2,2 Millionen Euro kostet das Wohnprojekt
Der Wunsch von Caroline Semmler soll noch in diesem Jahr im Mai Wirklichkeit werden: Zusammen mit sechs anderen Menschen mit Behinderung zieht sie in das Haus. Einige von ihnen kenne sie schon von ihrer Arbeitsstelle. Deshalb freue sie sich am meisten auf das Zusammensein. Nicht nur mit bekannten Gesichtern. Denn in das Haus zieht neben den sieben unter anderem auch eine Familie und eine Seniorin ein. Eine Einzelwohnung ist bisher noch unbesetzt.
Pro Quadratmeter zahlen die Bewohner 6,50 Euro. 2,2 Millionen Euro müssen insgesamt für das Projekt aufgebracht werden. Davon wird ein Großteil durch Fördermittel von Stadt und Freistaat finanziert. Da dieses aber erst nach bestimmten Bauphasen gezahlt werden kann und die Genossenschaft gemeinnützig ist, ist sie immer wieder auf Darlehen oder Spenden angewiesen.

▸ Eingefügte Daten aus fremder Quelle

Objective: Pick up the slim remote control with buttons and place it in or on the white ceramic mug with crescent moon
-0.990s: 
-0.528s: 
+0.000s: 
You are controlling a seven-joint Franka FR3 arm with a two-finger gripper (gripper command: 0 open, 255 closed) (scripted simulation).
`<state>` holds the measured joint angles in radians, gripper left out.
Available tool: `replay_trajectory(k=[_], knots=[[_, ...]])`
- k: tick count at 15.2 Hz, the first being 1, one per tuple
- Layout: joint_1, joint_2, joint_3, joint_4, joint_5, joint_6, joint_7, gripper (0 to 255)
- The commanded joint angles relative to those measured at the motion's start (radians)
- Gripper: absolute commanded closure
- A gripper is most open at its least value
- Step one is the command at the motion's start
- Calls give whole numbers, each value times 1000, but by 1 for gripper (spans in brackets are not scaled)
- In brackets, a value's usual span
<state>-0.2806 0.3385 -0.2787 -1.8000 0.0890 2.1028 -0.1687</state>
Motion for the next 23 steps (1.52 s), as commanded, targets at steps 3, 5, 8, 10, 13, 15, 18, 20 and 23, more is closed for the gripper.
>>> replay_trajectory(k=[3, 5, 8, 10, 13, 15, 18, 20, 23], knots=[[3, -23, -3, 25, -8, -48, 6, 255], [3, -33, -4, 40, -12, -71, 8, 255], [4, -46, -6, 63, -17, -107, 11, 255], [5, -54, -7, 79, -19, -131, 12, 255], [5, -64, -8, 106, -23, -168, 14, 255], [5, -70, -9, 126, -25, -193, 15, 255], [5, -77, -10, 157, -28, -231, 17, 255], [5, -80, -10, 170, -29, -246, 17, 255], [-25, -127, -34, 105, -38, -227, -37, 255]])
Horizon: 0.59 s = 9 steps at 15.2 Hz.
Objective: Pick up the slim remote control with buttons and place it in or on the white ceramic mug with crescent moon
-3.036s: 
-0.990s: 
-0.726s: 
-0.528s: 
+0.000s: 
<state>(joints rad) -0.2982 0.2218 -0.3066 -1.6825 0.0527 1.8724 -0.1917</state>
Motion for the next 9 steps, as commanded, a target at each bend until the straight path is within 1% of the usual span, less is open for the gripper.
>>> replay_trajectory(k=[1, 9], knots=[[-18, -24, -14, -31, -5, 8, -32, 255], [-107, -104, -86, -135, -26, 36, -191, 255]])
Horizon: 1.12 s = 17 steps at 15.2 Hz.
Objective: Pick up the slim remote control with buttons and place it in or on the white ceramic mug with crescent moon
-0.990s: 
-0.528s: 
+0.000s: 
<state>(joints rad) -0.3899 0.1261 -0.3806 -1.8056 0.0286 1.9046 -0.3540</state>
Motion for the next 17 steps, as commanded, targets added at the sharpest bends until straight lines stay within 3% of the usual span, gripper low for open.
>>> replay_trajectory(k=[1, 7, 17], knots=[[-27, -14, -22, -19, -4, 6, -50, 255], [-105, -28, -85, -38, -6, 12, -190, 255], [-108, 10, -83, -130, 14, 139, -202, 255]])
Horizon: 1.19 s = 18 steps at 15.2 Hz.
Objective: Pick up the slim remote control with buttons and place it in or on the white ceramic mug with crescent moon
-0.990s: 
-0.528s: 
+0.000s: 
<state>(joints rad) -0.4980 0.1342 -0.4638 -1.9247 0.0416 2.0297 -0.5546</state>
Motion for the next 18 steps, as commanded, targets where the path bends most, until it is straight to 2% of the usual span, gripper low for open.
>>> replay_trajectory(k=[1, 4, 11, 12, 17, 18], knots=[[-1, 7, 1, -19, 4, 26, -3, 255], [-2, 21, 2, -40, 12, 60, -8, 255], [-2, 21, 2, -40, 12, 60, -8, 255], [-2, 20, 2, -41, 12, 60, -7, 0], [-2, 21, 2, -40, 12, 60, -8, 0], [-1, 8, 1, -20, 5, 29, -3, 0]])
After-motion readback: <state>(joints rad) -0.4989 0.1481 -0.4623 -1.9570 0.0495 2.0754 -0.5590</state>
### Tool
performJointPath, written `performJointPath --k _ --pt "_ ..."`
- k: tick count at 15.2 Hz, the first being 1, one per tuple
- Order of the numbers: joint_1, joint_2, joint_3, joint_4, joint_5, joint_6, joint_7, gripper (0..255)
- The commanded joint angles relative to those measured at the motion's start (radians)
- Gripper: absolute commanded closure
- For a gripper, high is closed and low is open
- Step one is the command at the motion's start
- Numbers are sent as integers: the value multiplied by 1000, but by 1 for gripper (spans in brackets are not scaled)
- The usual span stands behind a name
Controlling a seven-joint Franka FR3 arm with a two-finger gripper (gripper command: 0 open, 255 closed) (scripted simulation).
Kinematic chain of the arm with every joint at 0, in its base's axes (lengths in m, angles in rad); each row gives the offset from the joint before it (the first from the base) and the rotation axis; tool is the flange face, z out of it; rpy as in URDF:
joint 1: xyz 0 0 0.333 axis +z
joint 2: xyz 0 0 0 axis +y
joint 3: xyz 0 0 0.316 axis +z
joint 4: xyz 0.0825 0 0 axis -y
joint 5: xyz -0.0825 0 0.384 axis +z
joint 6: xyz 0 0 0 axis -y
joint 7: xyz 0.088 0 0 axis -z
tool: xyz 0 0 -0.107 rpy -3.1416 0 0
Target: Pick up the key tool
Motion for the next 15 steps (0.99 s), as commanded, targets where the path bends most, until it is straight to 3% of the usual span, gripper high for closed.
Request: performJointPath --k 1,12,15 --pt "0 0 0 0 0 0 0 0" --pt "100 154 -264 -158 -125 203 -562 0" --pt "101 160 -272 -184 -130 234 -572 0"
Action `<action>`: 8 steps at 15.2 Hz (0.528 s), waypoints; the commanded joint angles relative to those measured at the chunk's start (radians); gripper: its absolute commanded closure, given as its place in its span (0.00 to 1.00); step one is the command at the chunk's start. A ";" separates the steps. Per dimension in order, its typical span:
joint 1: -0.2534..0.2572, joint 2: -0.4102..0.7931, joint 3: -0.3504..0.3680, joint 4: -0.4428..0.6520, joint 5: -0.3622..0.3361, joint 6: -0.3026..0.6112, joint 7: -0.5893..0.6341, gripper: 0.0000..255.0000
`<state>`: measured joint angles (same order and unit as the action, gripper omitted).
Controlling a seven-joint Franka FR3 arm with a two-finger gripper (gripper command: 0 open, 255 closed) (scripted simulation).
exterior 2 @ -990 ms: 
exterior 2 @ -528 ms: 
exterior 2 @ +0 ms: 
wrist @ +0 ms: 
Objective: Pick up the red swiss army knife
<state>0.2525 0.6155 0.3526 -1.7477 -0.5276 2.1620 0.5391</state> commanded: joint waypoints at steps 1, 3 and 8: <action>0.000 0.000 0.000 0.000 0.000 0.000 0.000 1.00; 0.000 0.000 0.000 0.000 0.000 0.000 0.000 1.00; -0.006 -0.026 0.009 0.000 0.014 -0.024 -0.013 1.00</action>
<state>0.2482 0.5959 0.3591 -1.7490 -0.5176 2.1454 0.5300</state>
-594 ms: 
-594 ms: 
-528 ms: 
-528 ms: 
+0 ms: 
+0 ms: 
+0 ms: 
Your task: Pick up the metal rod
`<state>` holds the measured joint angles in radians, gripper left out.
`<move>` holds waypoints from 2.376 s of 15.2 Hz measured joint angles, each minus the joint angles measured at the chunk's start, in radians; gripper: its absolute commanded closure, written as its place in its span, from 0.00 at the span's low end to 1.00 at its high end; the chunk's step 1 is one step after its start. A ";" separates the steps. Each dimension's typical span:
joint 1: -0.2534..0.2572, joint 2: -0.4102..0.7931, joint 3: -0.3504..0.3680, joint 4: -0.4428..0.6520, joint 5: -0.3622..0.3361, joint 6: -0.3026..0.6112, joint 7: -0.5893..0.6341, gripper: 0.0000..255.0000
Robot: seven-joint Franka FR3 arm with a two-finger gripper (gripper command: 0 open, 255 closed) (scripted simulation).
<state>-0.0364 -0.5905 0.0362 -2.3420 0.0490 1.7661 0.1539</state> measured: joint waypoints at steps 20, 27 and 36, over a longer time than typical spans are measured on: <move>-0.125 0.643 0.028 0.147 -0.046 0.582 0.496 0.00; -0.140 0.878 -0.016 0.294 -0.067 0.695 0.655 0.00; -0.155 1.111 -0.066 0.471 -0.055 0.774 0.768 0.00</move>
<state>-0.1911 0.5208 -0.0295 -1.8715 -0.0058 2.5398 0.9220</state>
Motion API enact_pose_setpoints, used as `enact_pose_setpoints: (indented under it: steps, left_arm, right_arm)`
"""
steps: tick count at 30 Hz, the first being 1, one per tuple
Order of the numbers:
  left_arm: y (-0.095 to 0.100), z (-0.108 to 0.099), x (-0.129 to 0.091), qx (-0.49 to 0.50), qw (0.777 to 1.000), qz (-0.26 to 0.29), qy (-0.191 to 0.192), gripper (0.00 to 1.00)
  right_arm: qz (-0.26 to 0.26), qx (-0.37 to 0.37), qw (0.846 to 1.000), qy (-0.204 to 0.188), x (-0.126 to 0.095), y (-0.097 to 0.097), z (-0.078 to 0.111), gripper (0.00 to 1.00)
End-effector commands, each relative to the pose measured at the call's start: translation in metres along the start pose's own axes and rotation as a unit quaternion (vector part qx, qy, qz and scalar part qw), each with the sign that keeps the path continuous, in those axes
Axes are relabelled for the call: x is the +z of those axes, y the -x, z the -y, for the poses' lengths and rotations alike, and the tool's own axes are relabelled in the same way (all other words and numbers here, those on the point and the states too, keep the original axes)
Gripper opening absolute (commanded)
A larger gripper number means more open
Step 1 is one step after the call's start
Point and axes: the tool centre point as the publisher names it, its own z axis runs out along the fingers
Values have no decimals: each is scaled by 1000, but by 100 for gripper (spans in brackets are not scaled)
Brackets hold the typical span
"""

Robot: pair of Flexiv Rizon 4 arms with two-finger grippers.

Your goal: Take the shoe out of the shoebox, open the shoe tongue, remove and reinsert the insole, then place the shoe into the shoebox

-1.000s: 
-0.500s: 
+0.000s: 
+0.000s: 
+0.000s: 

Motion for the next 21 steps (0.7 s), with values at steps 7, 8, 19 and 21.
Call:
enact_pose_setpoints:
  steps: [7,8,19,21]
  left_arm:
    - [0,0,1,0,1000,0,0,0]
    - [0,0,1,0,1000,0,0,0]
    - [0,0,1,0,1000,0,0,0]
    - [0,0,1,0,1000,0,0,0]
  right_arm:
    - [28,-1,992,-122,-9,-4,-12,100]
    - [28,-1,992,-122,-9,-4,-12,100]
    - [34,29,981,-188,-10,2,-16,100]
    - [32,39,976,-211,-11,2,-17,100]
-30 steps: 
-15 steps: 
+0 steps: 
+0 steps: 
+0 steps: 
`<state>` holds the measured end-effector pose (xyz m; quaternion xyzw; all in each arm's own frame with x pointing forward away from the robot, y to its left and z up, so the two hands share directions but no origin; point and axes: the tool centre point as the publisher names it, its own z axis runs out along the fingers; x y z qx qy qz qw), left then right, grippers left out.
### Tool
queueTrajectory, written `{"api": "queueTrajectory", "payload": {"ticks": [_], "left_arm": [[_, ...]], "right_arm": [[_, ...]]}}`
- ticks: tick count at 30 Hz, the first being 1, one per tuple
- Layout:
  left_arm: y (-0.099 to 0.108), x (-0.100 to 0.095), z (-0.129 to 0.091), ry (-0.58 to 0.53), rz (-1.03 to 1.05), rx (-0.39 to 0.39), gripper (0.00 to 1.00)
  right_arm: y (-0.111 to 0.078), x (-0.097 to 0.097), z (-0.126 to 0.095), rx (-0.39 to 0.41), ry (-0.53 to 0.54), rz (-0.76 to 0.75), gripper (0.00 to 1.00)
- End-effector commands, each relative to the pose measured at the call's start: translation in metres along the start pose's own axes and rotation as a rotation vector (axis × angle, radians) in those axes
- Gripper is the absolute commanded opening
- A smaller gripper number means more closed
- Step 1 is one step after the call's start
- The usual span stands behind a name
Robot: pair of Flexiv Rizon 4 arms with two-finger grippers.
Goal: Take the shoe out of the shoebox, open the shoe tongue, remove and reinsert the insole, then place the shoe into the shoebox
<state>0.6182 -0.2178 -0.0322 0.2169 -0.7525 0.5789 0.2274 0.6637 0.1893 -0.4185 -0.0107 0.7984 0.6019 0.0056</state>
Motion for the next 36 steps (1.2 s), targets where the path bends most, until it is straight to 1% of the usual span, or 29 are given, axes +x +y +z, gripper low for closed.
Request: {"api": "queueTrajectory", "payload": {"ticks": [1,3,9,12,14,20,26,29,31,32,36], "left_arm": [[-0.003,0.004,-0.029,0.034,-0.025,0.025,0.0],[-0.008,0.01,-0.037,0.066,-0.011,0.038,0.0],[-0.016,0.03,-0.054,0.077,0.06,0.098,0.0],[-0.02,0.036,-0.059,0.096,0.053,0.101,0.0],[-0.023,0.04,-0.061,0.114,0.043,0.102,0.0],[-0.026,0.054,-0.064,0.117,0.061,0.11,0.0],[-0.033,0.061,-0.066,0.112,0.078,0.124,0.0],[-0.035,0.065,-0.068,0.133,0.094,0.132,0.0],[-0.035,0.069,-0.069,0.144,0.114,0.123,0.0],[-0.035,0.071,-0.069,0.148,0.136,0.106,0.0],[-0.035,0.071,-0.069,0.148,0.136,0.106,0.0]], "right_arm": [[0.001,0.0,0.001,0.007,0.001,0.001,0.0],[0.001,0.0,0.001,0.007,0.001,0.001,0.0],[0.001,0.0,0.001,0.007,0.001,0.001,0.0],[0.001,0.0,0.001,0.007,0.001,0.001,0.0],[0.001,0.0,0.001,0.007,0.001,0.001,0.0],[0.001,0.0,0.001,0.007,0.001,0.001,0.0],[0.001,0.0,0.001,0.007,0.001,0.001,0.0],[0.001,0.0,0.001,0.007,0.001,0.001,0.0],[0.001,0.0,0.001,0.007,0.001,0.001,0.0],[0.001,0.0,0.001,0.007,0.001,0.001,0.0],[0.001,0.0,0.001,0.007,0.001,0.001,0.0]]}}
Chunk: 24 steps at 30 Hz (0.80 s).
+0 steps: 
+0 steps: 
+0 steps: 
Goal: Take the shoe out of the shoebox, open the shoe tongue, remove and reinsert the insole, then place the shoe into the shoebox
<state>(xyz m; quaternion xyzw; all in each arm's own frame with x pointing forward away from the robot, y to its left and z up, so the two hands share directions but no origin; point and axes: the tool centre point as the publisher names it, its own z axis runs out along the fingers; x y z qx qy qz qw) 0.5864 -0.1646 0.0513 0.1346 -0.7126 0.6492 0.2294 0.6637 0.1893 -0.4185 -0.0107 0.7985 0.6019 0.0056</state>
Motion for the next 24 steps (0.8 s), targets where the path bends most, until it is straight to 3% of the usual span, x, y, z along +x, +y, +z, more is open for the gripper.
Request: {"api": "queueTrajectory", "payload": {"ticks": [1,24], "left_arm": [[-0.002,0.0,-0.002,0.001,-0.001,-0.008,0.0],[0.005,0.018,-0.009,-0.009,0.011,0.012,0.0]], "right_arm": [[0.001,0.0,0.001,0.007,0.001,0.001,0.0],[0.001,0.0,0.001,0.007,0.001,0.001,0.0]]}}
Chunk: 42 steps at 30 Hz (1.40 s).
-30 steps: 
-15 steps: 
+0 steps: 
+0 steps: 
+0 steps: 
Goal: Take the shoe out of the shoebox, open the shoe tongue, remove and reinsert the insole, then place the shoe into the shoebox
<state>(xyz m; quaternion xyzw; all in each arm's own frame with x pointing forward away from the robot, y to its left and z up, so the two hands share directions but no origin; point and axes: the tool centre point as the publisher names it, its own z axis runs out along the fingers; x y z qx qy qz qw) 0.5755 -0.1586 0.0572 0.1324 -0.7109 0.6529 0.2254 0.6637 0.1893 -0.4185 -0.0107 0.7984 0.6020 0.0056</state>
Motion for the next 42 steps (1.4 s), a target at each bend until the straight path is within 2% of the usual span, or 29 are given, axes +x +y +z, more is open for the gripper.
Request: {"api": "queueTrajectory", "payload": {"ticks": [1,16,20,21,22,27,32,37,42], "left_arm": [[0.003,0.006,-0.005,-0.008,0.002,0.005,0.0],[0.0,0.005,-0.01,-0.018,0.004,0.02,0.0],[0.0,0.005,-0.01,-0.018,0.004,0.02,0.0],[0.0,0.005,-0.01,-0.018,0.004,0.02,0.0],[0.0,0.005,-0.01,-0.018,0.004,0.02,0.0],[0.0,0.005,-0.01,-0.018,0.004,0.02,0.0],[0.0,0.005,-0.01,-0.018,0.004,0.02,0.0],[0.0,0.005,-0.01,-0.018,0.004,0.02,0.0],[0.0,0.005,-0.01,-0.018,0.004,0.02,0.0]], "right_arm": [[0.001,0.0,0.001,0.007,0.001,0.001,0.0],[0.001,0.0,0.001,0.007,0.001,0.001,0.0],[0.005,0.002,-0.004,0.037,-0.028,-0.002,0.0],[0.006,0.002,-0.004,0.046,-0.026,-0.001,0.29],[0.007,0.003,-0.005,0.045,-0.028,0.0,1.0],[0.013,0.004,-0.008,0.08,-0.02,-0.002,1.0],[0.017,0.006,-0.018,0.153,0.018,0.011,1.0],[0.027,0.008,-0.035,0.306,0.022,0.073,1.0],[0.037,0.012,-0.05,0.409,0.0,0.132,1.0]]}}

Inklusion kann nach außen getragen werden
Dafür setzt sich besonders Veronika Wenck ein. Sie ist im Vorstand der Genossenschaft tätig und arbeitet wie alle anderen Eltern ehrenamtlich für das Wohnprojekt. Auf der Suche nach Wohnraum für ihre Mutter ist sie auf die Webseite des Projekts gestoßen und seitdem aktiv dabei. Für sie ist es wichtig, dass die Idee der Inklusion auch außerhalb des Hauses stattfindet. „Indem wir das Miteinander vorleben und das Haus für die Nachbarn und Allgemeinheit öffnen, tragen wir die Inklusion nach draußen.“
Auch wenn sie selbst nicht in die Cichoriusstraße einziehen wird, ist Wenck von der Idee des Wohnprojekts überzeugt. „Ganz viele Menschen tun sich zusammen und zeigen, dass es geht. So ein Haus würde niemand bauen, der damit Geld machen will. Und doch ist es wichtig, dass es den Wohnraum gibt, weil der Bedarf hoch ist.“
Es sind noch nicht alle Finanzlücken gedeckt. Trotzdem bereitet sich die Genossenschaft schon auf das Miteinander im Haus vor. Im Januar wird ein Workshop unter dem Thema: „Wie gestalten wir das Zusammenleben?“ mit einem Coach stattfinden. Schon bald wird Caroline Semmler nicht mehr an ihre Eltern gebunden sein, sondern endlich unabhängig.